● **INSTRUCTIONS FOR THE TASK**: Print out the records precisely, keeping each line identical to its source.

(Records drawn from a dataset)
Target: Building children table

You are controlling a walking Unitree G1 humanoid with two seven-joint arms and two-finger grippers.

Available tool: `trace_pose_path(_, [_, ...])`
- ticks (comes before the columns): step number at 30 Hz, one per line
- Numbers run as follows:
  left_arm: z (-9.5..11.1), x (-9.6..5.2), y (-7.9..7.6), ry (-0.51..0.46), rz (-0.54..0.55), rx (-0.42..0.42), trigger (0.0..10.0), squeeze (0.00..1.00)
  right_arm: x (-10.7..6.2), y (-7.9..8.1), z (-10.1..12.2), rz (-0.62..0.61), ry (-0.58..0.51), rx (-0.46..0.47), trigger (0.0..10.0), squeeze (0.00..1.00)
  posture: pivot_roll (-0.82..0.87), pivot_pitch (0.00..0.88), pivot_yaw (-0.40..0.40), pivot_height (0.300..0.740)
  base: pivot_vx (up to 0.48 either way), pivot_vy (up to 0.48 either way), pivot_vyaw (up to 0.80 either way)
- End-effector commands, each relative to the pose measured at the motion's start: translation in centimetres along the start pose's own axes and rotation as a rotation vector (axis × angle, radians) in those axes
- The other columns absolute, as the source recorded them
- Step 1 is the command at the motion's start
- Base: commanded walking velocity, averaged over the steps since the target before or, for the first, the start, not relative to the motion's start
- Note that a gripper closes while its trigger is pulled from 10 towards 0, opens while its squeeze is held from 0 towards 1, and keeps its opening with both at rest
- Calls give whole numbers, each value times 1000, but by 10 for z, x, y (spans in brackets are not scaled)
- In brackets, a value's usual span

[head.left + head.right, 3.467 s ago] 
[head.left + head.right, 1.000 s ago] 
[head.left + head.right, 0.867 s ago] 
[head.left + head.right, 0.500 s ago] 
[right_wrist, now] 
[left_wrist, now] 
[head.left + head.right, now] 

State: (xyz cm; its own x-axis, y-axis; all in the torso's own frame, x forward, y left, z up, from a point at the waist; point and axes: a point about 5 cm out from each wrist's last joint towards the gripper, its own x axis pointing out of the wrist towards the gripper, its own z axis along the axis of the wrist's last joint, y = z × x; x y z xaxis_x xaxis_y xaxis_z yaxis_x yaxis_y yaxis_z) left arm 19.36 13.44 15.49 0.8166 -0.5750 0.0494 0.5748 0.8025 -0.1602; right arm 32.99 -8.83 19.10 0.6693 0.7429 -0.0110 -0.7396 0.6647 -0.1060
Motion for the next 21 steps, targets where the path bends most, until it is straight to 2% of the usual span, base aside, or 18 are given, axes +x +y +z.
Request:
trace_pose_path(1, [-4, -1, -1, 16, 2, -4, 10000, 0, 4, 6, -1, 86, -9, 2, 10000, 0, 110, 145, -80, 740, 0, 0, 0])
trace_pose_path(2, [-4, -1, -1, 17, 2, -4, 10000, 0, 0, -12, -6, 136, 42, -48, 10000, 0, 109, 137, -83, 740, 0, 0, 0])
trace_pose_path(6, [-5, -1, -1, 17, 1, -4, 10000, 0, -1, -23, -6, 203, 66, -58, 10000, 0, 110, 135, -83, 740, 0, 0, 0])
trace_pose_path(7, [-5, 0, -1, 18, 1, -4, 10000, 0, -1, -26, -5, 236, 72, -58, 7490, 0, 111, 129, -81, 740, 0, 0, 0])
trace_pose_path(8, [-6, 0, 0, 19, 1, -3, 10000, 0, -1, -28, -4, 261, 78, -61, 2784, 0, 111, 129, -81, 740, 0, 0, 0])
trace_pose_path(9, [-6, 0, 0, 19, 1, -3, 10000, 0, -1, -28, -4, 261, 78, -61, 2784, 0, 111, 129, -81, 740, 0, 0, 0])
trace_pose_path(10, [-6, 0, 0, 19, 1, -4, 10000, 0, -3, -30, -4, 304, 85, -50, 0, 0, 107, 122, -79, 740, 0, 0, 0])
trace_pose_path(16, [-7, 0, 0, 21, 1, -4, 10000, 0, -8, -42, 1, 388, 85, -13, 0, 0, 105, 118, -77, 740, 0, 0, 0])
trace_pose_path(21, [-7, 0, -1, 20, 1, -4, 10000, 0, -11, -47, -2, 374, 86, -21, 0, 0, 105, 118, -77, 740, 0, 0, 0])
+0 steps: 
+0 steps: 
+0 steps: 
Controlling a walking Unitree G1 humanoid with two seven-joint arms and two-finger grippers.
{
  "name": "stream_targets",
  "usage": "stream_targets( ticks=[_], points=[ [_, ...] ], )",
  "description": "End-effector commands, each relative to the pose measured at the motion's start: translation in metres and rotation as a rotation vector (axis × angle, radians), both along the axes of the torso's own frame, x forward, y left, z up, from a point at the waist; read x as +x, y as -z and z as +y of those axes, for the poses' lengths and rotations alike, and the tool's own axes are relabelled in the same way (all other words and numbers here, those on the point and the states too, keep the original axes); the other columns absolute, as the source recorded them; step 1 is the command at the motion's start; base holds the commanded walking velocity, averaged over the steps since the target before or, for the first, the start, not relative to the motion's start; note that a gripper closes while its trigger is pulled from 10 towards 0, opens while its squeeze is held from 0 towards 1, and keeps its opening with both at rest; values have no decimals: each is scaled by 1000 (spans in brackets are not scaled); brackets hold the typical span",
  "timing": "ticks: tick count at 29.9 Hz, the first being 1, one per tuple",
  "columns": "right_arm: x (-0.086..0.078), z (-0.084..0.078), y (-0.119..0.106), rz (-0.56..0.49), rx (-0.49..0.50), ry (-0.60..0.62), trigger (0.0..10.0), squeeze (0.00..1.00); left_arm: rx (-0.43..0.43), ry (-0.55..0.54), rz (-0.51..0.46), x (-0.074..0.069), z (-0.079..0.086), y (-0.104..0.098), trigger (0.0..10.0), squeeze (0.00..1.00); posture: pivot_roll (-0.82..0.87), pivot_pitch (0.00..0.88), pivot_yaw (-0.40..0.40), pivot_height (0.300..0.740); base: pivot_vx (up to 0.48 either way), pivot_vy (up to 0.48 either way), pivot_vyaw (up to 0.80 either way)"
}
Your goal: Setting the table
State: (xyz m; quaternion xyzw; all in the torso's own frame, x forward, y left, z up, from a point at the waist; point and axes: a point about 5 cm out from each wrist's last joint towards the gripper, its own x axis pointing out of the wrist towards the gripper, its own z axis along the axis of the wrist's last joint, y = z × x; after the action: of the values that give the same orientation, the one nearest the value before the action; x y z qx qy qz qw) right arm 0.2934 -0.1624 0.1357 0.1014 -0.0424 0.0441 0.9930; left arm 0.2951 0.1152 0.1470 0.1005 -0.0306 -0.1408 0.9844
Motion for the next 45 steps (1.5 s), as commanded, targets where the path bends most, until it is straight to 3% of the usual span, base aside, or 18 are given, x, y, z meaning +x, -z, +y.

● **TASK SOLUTION**:
Target: Building children table

You are controlling a walking Unitree G1 humanoid with two seven-joint arms and two-finger grippers.

Available tool: `trace_pose_path(_, [_, ...])`
- ticks (comes before the columns): step number at 30 Hz, one per line
- Numbers run as follows:
  left_arm: z (-9.5..11.1), x (-9.6..5.2), y (-7.9..7.6), ry (-0.51..0.46), rz (-0.54..0.55), rx (-0.42..0.42), trigger (0.0..10.0), squeeze (0.00..1.00)
  right_arm: x (-10.7..6.2), y (-7.9..8.1), z (-10.1..12.2), rz (-0.62..0.61), ry (-0.58..0.51), rx (-0.46..0.47), trigger (0.0..10.0), squeeze (0.00..1.00)
  posture: pivot_roll (-0.82..0.87), pivot_pitch (0.00..0.88), pivot_yaw (-0.40..0.40), pivot_height (0.300..0.740)
  base: pivot_vx (up to 0.48 either way), pivot_vy (up to 0.48 either way), pivot_vyaw (up to 0.80 either way)
- End-effector commands, each relative to the pose measured at the motion's start: translation in centimetres along the start pose's own axes and rotation as a rotation vector (axis × angle, radians) in those axes
- The other columns absolute, as the source recorded them
- Step 1 is the command at the motion's start
- Base: commanded walking velocity, averaged over the steps since the target before or, for the first, the start, not relative to the motion's start
- Note that a gripper closes while its trigger is pulled from 10 towards 0, opens while its squeeze is held from 0 towards 1, and keeps its opening with both at rest
- Calls give whole numbers, each value times 1000, but by 10 for z, x, y (spans in brackets are not scaled)
- In brackets, a value's usual span

[head.left + head.right, 3.467 s ago] 
[head.left + head.right, 1.000 s ago] 
[head.left + head.right, 0.867 s ago] 
[head.left + head.right, 0.500 s ago] 
[right_wrist, now] 
[left_wrist, now] 
[head.left + head.right, now] 

State: (xyz cm; its own x-axis, y-axis; all in the torso's own frame, x forward, y left, z up, from a point at the waist; point and axes: a point about 5 cm out from each wrist's last joint towards the gripper, its own x axis pointing out of the wrist towards the gripper, its own z axis along the axis of the wrist's last joint, y = z × x; x y z xaxis_x xaxis_y xaxis_z yaxis_x yaxis_y yaxis_z) left arm 19.36 13.44 15.49 0.8166 -0.5750 0.0494 0.5748 0.8025 -0.1602; right arm 32.99 -8.83 19.10 0.6693 0.7429 -0.0110 -0.7396 0.6647 -0.1060
Motion for the next 21 steps, targets where the path bends most, until it is straight to 2% of the usual span, base aside, or 18 are given, axes +x +y +z.
Request:
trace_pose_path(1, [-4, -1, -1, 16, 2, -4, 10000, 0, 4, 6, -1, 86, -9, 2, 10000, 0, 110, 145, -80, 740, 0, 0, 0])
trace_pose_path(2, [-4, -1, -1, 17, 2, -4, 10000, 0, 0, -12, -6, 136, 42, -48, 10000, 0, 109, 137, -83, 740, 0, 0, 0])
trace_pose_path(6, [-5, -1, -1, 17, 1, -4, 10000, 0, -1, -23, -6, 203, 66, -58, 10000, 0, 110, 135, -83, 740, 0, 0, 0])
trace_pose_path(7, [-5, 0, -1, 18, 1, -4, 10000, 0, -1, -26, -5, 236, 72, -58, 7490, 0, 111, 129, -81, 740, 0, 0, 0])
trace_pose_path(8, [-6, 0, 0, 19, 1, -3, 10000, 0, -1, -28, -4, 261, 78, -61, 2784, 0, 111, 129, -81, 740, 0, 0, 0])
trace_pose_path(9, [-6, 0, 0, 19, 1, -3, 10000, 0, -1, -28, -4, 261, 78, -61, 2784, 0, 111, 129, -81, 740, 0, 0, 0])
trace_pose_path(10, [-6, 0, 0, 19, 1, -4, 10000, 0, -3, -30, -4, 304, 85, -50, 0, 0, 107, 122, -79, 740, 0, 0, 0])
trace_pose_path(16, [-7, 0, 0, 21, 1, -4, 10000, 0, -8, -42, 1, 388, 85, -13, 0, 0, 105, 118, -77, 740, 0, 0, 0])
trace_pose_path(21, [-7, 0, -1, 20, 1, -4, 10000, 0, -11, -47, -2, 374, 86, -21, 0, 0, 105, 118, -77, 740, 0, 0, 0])
+0 steps: 
+0 steps: 
+0 steps: 
Controlling a walking Unitree G1 humanoid with two seven-joint arms and two-finger grippers.
{
  "name": "stream_targets",
  "usage": "stream_targets( ticks=[_], points=[ [_, ...] ], )",
  "description": "End-effector commands, each relative to the pose measured at the motion's start: translation in metres and rotation as a rotation vector (axis × angle, radians), both along the axes of the torso's own frame, x forward, y left, z up, from a point at the waist; read x as +x, y as -z and z as +y of those axes, for the poses' lengths and rotations alike, and the tool's own axes are relabelled in the same way (all other words and numbers here, those on the point and the states too, keep the original axes); the other columns absolute, as the source recorded them; step 1 is the command at the motion's start; base holds the commanded walking velocity, averaged over the steps since the target before or, for the first, the start, not relative to the motion's start; note that a gripper closes while its trigger is pulled from 10 towards 0, opens while its squeeze is held from 0 towards 1, and keeps its opening with both at rest; values have no decimals: each is scaled by 1000 (spans in brackets are not scaled); brackets hold the typical span",
  "timing": "ticks: tick count at 29.9 Hz, the first being 1, one per tuple",
  "columns": "right_arm: x (-0.086..0.078), z (-0.084..0.078), y (-0.119..0.106), rz (-0.56..0.49), rx (-0.49..0.50), ry (-0.60..0.62), trigger (0.0..10.0), squeeze (0.00..1.00); left_arm: rx (-0.43..0.43), ry (-0.55..0.54), rz (-0.51..0.46), x (-0.074..0.069), z (-0.079..0.086), y (-0.104..0.098), trigger (0.0..10.0), squeeze (0.00..1.00); posture: pivot_roll (-0.82..0.87), pivot_pitch (0.00..0.88), pivot_yaw (-0.40..0.40), pivot_height (0.300..0.740); base: pivot_vx (up to 0.48 either way), pivot_vy (up to 0.48 either way), pivot_vyaw (up to 0.80 either way)"
}
Your goal: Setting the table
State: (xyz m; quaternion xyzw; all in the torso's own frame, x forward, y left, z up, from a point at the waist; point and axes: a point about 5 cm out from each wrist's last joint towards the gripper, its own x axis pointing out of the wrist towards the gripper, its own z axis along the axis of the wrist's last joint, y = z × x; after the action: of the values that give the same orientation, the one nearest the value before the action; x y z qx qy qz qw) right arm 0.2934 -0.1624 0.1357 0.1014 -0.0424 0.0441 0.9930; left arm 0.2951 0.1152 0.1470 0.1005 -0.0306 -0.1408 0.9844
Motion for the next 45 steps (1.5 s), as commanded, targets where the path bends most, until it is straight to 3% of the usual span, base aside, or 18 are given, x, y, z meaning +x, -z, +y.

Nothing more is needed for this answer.